- [What needs to be done] Look below for the line containing "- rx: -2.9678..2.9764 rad"; from there, print each line exactly up to and including the line containing "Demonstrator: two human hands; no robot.", and stop.

++++++++++++++++++++

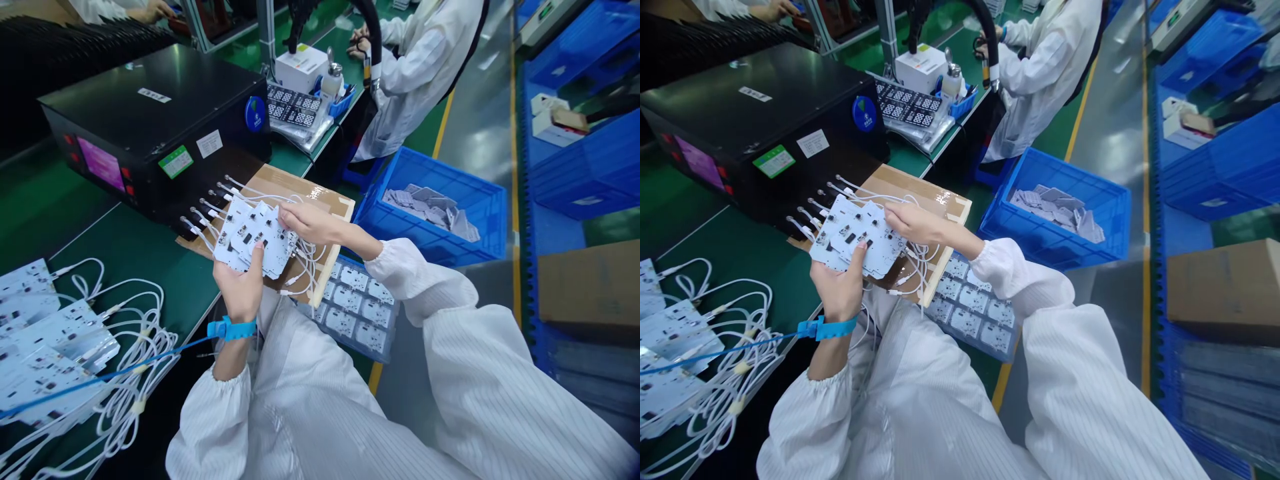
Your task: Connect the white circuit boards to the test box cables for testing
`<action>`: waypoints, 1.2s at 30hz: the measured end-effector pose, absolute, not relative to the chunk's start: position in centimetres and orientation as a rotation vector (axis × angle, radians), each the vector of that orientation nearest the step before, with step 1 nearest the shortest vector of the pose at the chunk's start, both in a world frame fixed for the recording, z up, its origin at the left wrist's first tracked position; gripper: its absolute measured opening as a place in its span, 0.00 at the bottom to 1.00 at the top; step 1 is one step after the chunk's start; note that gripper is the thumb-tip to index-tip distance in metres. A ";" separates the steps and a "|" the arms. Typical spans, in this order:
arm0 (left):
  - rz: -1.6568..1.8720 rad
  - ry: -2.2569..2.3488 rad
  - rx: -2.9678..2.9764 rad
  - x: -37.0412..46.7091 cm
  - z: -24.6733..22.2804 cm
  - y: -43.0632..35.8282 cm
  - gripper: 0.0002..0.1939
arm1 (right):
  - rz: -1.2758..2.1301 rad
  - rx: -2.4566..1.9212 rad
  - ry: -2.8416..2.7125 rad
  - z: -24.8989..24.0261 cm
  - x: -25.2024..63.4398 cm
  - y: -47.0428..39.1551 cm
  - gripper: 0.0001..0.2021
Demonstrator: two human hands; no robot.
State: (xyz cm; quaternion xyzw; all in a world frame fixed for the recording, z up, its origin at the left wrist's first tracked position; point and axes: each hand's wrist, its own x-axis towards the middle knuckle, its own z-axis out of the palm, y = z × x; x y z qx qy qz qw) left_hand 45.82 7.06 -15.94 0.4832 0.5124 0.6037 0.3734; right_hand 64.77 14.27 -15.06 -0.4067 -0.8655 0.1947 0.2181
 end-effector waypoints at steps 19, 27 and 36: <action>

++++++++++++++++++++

- [Task output]
  - rx: -2.9678..2.9764 rad
  - x: -37.0412..46.7091 cm
  - z: -24.6733..22.2804 cm
  - y: -43.0632..35.8282 cm
  - gripper: 0.0002..0.1939
arm1 (right):
  - rz: -1.2758..2.1301 rad
  - rx: -2.4566..1.9212 rad
  - ry: -2.8416..2.7125 rad
  - z: -24.8989..24.0261 cm
  - x: -25.2024..63.4398 cm
  - y: -47.0428..39.1551 cm
  - gripper: 0.0001..0.2021
Demonstrator: two human hands; no robot.

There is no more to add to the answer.